#### Supplied information
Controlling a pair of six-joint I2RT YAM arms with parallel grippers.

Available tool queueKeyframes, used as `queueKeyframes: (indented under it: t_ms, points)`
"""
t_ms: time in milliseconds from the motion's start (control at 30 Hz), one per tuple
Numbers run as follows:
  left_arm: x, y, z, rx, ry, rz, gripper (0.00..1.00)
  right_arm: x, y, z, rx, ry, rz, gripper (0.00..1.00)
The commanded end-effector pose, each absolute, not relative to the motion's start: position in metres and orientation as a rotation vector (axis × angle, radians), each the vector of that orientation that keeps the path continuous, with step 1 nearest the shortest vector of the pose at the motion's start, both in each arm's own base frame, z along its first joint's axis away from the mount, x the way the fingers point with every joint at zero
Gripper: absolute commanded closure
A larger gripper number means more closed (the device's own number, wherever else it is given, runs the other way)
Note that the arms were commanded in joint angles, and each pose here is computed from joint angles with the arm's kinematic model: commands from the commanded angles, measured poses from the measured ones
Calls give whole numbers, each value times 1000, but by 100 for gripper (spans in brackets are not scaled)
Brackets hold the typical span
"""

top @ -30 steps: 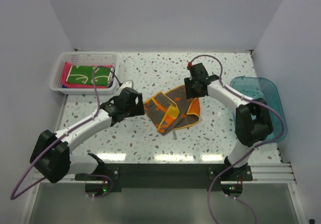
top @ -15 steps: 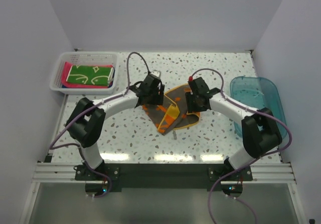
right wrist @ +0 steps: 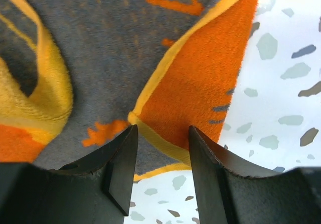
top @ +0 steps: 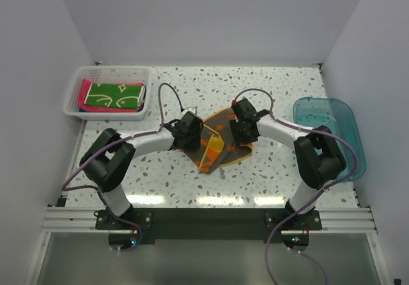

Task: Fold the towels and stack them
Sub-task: Flatten out the crumpled towel

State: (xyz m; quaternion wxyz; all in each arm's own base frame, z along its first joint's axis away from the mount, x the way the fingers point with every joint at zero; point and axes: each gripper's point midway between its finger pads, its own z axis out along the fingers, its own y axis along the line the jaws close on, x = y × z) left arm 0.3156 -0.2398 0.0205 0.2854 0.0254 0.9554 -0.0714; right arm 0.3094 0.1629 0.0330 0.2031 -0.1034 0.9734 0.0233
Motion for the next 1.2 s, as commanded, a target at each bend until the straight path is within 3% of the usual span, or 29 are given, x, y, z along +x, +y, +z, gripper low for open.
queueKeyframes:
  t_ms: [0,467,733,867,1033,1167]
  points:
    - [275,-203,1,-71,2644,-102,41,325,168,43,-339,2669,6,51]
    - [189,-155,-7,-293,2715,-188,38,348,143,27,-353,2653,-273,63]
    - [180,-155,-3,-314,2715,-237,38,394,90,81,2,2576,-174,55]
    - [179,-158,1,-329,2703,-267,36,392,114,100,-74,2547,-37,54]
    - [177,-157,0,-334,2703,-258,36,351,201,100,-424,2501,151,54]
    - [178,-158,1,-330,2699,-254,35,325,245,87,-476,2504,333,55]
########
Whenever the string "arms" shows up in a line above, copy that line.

(Response box)
Controlling a pair of six-joint I2RT YAM arms with parallel grippers.
Note that the arms were commanded in joint angles, and each pose here is computed from joint angles with the arm's kinematic model: commands from the commanded angles, measured poses from the measured ones

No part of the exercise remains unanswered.